Holmes, who is the UN’s emergency relief coordinator, said it had been a tough year due to January’s devastating earthquake in Haiti, which killed more than 250,000 people.

He said while earthquakes, such as the 7.0-magnitude quake which levelled the Haitian capital Port-au-Prince, were random, weather-related natural disasters were increasing in number and scale.

“It’s partly the very obvious things like the number of cyclones and the intensity of the cyclones, and the amount of flooding,” he said.

“But is also in slightly more invisible ways — in Africa with drought spreading, desertification spreading.”

Holmes said officials were particularly concerned about places where a combination of factors — such as large populations, or likelihood of earthquake, or susceptibility to rising sea levels — made them more vulnerable.

“One of things we worry about is mega cities could produce, at some point, a mega disaster,” he said.

“Cities like Kathmandu for example, which sits on two earthquake faults, where a large earthquake will come along… and the results could be catastrophic.”

Holmes said while some countries were well-prepared for disaster — such as Chile which was hit with a massive 8.8-magnitude earthquake in February which left 520 people dead — others such as Haiti were less able to manage.

“That’s one of the reasons we want to focus on not just how we respond to disaster, we need to do that, but how you reduce the impact of those disasters before they happen,” Holmes said.

In Haiti, the situation remained serious, he said, with some 1.5 million people living in makeshift shelters and little prospect of this changing soon.

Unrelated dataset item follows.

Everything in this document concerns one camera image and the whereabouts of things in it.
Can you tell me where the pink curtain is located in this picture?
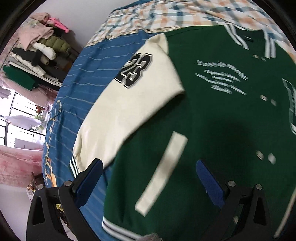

“There are real concerns about how vulnerable people still are, despite all the efforts that have been made,” he said.

Holmes said the need for humanitarian aid was rising faster than resources were available, particularly given the long-running conflicts in areas such as Sudan’s Darfur and the Democratic Republic of Congo.

At the same time, climate change would likely set in chain migration due to drought or rising sea levels or conflicts due to a scarcity of water or arable land in coming years and these would place more pressure on funds.

“So all these things are going to create more problems for us, and we’re really just coming to grips with what the consequences might be,” Holmes said.

“And you can construct some extremely scary scenarios for yourself without too much trouble.

“For example, about what the effect might be of glaciers melting in the Himalayas. Now we don’t quite know whether that’s happening, or will happen, or not. But if it did, what would the effect be on the major river systems of southern Asia?”

Holmes said while a decade ago, climate change was not on officials’ radars, “now it’s on everybody’s agenda.”

“Climate change for us is not some future indeterminate threat, it’s happening in front of our eyes,” he said. “We can see it.”